**TASK DESCRIPTION:**
Lift every line from the entries that includes the word "fabric".

═══ EXTRACTED RECORDS ═══

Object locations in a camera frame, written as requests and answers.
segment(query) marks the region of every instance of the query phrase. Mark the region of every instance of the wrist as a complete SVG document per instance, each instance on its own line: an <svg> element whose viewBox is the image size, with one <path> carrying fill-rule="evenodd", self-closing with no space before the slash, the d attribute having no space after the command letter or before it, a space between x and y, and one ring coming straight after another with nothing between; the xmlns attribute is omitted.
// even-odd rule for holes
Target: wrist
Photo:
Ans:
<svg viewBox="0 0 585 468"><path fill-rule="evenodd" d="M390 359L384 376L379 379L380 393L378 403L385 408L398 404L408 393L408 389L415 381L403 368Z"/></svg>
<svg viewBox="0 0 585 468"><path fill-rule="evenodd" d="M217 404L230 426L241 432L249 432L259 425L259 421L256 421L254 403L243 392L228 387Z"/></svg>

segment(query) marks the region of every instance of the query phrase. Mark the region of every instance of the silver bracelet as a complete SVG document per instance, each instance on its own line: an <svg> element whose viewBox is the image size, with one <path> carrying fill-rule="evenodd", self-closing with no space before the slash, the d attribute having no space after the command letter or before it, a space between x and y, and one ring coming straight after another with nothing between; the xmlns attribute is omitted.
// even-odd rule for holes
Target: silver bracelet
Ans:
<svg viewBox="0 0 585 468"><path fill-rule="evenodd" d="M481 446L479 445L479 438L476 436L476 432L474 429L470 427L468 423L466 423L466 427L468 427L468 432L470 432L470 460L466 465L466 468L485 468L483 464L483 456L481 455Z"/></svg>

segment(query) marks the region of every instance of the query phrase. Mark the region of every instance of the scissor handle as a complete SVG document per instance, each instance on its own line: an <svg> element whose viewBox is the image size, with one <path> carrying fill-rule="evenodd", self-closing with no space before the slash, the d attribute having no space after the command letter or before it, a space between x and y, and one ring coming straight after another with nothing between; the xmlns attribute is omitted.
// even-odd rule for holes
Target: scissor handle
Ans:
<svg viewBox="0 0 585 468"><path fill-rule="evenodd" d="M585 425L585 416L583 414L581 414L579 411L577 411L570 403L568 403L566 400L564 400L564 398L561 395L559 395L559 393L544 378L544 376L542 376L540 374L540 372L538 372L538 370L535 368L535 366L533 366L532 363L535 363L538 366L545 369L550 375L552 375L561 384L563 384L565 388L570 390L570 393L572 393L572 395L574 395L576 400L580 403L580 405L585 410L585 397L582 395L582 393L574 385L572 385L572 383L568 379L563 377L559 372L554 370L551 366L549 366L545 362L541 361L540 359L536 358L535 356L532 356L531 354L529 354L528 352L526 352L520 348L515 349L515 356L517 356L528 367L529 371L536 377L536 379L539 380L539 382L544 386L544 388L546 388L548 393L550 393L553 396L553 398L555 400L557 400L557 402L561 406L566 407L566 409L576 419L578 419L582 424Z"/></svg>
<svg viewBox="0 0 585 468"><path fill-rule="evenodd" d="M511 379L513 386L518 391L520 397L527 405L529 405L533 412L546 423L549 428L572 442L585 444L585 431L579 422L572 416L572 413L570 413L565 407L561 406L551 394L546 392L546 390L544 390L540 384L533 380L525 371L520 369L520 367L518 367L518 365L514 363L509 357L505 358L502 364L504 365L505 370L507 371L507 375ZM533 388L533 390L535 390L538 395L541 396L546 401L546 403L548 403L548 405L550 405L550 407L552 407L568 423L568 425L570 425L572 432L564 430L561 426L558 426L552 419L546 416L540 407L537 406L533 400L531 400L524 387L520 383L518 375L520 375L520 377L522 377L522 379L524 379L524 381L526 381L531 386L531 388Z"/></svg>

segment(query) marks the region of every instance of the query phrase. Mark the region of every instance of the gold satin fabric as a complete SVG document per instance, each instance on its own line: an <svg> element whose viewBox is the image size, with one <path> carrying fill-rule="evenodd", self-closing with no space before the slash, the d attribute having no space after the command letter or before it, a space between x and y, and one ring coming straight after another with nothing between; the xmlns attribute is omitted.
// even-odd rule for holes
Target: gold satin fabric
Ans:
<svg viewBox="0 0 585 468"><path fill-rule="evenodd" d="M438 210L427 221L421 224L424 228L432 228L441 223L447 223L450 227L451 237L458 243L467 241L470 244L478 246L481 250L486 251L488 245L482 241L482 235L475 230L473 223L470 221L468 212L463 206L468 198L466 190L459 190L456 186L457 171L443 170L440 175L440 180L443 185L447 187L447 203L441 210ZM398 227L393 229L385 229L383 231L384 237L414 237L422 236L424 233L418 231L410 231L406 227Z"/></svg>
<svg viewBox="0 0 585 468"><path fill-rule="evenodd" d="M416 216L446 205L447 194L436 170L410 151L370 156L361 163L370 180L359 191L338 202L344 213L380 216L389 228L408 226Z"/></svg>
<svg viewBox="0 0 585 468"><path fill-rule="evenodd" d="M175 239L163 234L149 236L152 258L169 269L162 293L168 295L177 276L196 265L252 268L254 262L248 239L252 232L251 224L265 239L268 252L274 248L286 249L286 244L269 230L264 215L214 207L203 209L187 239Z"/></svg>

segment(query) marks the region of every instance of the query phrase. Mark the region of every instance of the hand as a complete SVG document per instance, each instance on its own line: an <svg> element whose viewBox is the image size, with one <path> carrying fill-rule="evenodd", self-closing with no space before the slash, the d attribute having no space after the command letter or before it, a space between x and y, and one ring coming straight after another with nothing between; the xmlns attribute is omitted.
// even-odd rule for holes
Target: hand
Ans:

═══

**OUTPUT:**
segment(query) marks the region of every instance of the query phrase. Mark the region of every instance of the gold satin fabric as a complete SVG document per instance, each instance on its own line: an <svg> element whose viewBox is the image size, with one <path> carrying fill-rule="evenodd", self-closing with no space before the slash, the d attribute having no space after the command letter or before it, a space between x and y, and one ring coming straight after another with nothing between; the xmlns attribute is omitted.
Target: gold satin fabric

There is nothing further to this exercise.